Speaker BWhich led me to the point where I was introduced to this man who was nearly 30 when I was 14.
Speaker BThe relationship initially felt like an escape because he had his own place.
Speaker BWell, it wasn't his own place, but he had a place for me to go to.
Speaker BAnd I spent a lot of time after school on weekends with him.
Speaker BThe relationship, when it started, he was, I would say, my night in shining armor.
Speaker BAnd that comes because I am a Disney fan.
Speaker BBut he was my Prince Charming.
Speaker BHe was the peace in my chaos dealing with all of the emotional neglect that I received from my parents.
Speaker BBut as time went on and he knew more about me, he I, hindsight is 20:20 can see now how he groomed me into the perfect girlfriend.
Speaker BAnd later the perfect wife.
Speaker BThe first time he put his hands on me, I was 15.
Speaker BHe choked me from behind, and I knew then that I needed to leave that relationship.
Speaker BHowever, my family life hadn't improved.
Speaker BI had gotten into an argument with my mother's husband.
Speaker BHe taunted me to commit suicide, which I attempted.

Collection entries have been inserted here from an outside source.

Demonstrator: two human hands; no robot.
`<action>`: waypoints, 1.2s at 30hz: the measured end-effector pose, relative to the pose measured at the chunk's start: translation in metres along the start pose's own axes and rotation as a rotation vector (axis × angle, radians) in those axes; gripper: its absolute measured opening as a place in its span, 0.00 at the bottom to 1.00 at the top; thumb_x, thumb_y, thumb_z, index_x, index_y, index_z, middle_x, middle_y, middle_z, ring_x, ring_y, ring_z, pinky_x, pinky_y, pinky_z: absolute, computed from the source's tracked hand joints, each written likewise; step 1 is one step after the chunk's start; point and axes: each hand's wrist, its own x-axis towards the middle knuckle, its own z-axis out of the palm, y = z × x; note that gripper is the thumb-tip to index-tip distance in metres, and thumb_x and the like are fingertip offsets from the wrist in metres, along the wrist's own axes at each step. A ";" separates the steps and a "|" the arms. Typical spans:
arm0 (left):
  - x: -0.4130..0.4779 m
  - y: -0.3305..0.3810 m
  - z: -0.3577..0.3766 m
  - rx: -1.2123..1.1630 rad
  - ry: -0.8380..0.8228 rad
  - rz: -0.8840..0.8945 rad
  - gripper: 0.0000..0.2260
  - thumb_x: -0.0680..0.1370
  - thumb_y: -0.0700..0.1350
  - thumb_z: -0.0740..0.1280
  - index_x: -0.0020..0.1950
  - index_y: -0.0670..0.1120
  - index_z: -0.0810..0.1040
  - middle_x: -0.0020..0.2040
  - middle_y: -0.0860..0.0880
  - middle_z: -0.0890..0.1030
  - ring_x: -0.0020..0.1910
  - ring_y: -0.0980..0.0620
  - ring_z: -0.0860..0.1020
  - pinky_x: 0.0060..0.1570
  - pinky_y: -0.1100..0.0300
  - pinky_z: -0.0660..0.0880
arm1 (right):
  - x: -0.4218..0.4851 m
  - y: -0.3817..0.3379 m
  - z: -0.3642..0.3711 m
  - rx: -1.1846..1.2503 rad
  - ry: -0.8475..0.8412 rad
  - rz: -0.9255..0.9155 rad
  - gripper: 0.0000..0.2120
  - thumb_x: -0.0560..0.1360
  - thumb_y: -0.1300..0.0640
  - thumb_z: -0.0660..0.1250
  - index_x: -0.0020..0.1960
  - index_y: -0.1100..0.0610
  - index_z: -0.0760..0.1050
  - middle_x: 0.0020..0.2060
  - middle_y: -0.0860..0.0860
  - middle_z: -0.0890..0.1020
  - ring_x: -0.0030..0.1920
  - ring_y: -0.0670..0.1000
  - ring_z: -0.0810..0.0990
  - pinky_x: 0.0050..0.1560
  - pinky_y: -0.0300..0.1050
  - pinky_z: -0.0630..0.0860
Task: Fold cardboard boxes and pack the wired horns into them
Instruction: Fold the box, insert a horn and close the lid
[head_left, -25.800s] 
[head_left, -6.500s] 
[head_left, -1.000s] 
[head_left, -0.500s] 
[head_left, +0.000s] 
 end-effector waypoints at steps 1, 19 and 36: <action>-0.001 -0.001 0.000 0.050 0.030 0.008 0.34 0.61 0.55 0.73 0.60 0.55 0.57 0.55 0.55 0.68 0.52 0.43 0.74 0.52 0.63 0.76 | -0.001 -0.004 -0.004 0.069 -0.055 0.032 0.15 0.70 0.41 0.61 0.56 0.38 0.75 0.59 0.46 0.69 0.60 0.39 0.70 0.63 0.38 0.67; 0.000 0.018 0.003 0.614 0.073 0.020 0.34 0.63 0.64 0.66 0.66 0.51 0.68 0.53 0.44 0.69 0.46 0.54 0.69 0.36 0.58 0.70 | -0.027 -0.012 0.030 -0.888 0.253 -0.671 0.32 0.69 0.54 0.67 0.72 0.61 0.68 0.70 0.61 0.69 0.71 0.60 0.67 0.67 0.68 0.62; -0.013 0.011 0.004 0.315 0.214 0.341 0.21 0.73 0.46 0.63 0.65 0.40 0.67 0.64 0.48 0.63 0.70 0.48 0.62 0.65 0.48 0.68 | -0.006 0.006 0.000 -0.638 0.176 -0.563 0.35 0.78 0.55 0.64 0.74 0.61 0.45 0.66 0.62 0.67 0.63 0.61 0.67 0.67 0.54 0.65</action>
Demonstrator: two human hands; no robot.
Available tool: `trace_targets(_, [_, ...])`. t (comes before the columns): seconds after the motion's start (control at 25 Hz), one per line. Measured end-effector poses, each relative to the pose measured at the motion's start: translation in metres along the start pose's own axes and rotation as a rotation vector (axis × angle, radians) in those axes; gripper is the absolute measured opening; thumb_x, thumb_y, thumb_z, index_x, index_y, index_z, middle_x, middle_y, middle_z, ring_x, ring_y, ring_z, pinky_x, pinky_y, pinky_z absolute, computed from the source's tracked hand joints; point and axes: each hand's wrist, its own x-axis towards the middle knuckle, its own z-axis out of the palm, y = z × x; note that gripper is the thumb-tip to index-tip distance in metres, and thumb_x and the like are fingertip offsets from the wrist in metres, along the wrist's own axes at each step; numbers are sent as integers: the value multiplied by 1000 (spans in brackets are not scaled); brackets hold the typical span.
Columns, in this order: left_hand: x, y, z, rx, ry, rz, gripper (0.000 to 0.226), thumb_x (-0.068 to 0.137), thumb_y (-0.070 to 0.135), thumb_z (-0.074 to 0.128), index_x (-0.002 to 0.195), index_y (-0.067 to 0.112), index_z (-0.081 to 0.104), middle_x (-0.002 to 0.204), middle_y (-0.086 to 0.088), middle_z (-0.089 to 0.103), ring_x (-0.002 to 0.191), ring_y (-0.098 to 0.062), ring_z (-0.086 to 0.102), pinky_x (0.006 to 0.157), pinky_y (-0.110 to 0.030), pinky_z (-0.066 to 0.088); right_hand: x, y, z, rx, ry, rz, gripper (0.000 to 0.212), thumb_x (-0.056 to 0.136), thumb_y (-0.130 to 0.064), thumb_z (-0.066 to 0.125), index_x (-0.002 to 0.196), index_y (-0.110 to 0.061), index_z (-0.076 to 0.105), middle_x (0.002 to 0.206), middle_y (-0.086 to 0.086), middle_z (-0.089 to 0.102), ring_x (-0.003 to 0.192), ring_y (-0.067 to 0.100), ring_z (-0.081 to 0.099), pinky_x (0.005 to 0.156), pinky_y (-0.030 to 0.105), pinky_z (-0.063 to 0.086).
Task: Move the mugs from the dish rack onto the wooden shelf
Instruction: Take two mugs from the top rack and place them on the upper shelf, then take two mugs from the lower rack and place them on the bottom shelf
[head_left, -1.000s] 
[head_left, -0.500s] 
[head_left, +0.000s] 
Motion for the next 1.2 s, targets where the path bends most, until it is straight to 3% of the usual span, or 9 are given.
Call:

Speaker BAnd that exchange pretty much pushed me back into the hands of this man who had already attempted to assault me.
Speaker ASo when did you get.
Speaker AWhen did you get married?
Speaker AHow old were you when you got married?
Speaker BI was 19 when I got married to him.
Speaker BAnd immediately after the marriage, he made it very clear that I was his property.
Speaker BThat's what he saw me as.
Speaker BI wasn't a wife, I wasn't a partner.
Speaker BI was his property.
Speaker BAnd I was only good at enough.
Speaker BWell, as he defined me, he made it very clear that I owed him because he took me in when my family had kicked me out, and he was like, you know, I took care of you, so you belong to me.
Speaker AWell, at the time, oh, my gosh.
Speaker AAnd first of all, just to even just break in there, Nobody owns anybody.
Speaker AAnd isn't it sad that you can be so starving for attention and.
Speaker AAnd love and that just whatever.
Speaker AYou didn't get that, like you said, he was your knight in shining, shining armor.
Speaker ABut it's.
Speaker AIt's amazing that we will let ourselves be okay with that.
Speaker AAnd I'm sure right now if, like, you look back now, if you're like, if you were 19 today, you'd be like, oh, hell no.
Speaker BAbsolutely.
Speaker BIf I could go back, I mean, the trajectory of my life would have been completely different.
Speaker BI operated from fear, immense fear.
Speaker BRight.
Speaker BSo, you know, I got kicked out of my mom's house.
Speaker BI had never been on my own.
Speaker BSo for me, it was like, this is the ideal place for me to go.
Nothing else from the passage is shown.